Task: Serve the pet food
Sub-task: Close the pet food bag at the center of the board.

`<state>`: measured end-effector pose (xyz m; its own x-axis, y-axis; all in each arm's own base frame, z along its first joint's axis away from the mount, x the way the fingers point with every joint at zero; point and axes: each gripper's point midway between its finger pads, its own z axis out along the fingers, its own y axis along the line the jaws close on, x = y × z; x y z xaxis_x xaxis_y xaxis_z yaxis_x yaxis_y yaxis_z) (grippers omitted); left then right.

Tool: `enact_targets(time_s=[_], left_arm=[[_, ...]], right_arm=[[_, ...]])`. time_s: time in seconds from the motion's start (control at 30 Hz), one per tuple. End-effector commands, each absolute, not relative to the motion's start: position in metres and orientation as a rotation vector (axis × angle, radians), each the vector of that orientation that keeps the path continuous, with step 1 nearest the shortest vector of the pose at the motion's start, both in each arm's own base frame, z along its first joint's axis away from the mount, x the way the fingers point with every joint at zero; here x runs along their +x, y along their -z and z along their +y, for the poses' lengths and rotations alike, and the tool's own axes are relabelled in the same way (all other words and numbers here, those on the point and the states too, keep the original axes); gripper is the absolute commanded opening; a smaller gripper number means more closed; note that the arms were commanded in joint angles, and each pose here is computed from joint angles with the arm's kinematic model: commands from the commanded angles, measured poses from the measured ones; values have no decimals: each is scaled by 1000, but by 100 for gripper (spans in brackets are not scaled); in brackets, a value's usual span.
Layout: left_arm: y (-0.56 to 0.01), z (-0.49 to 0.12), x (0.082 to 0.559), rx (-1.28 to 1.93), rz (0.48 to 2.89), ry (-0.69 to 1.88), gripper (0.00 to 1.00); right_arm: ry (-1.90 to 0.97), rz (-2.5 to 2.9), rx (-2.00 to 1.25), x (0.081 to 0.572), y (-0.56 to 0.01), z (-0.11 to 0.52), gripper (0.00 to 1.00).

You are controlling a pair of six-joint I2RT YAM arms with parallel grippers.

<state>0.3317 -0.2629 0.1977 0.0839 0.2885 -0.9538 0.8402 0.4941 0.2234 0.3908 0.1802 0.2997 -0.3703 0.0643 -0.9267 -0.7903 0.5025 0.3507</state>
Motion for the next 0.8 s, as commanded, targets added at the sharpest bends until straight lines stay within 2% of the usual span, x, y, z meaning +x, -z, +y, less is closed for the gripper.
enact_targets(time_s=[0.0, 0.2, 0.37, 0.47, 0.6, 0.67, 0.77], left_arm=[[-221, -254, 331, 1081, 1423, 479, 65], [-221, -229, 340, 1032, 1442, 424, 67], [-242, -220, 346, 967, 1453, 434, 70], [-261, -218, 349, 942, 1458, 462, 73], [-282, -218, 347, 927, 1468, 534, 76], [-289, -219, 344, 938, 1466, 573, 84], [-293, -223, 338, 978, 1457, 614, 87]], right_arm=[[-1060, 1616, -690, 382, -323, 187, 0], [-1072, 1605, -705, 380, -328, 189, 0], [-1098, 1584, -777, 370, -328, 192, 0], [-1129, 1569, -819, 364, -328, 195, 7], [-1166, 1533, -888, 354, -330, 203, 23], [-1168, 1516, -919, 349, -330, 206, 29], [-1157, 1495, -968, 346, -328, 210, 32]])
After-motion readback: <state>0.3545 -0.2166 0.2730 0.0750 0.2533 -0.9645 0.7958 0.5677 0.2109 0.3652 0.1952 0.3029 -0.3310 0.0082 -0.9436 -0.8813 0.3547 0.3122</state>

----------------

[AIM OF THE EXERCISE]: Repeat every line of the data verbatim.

[TASK RESULT]:
Task: Serve the pet food
Sub-task: Close the pet food bag at the center of the board.

`<state>`: measured end-effector pose (xyz m; its own x-axis, y-axis; all in each arm's own base frame, z along its first joint's axis away from the mount, x the way the fingers point with every joint at zero; point and axes: each gripper's point midway between its finger pads, its own z axis out along the fingers, its own y axis along the line the jaws close on, x = y × z; x y z xaxis_x xaxis_y xaxis_z yaxis_x yaxis_y yaxis_z) (grippers omitted); left then right.

Tool: `enact_targets(time_s=[_], left_arm=[[_, ...]], right_arm=[[_, ...]])`. time_s: time in seconds from the motion's start (control at 30 Hz), one per tuple. End-effector commands, each absolute, not relative to the motion's start: position in metres and orientation as a rotation vector (axis × angle, radians), each the vector of that orientation that keeps the path continuous, with step 1 nearest the shortest vector of the pose at the motion's start, both in each arm's own base frame, z along its first joint's axis away from the mount, x the way the fingers point with every joint at zero; here x runs along their +x, y along their -z and z along their +y, for the poses' lengths and rotations alike, and the tool's own axes are relabelled in the same way (all other words and numbers here, those on the point and the states too, keep the original axes); gripper is the absolute commanded opening; a smaller gripper number means more closed; note that the arms were commanded in joint angles, and each pose here is computed from joint angles with the arm's kinematic model: commands from the commanded angles, measured poses from the measured ones; values have no decimals: each is scaled by 1000, but by 100 for gripper (spans in brackets are not scaled); in brackets, a value's usual span.
Layout: left_arm: y (-0.56 to 0.01), z (-0.49 to 0.12), x (0.082 to 0.559), rx (-1.28 to 1.93), rz (0.48 to 2.89), ry (-0.69 to 1.88), gripper (0.00 to 1.00); right_arm: ry (-1.90 to 0.97), rz (-2.5 to 2.9), rx (-2.00 to 1.25), x (0.081 to 0.572), y (-0.56 to 0.01), z (-0.11 to 0.52), gripper (0.00 to 1.00).

You are controlling a pair of six-joint I2RT YAM arms with parallel grippers.

<state>0.3317 -0.2629 0.1977 0.0839 0.2885 -0.9538 0.8402 0.4941 0.2234 0.3908 0.1802 0.2997 -0.3703 0.0643 -0.9267 -0.7903 0.5025 0.3507</state>
Motion for the next 0.8 s, as commanded, targets added at the sharpest bends until straight lines stay within 2% of the usual span, x, y, z meaning +x, -z, +y, less is closed for the gripper.
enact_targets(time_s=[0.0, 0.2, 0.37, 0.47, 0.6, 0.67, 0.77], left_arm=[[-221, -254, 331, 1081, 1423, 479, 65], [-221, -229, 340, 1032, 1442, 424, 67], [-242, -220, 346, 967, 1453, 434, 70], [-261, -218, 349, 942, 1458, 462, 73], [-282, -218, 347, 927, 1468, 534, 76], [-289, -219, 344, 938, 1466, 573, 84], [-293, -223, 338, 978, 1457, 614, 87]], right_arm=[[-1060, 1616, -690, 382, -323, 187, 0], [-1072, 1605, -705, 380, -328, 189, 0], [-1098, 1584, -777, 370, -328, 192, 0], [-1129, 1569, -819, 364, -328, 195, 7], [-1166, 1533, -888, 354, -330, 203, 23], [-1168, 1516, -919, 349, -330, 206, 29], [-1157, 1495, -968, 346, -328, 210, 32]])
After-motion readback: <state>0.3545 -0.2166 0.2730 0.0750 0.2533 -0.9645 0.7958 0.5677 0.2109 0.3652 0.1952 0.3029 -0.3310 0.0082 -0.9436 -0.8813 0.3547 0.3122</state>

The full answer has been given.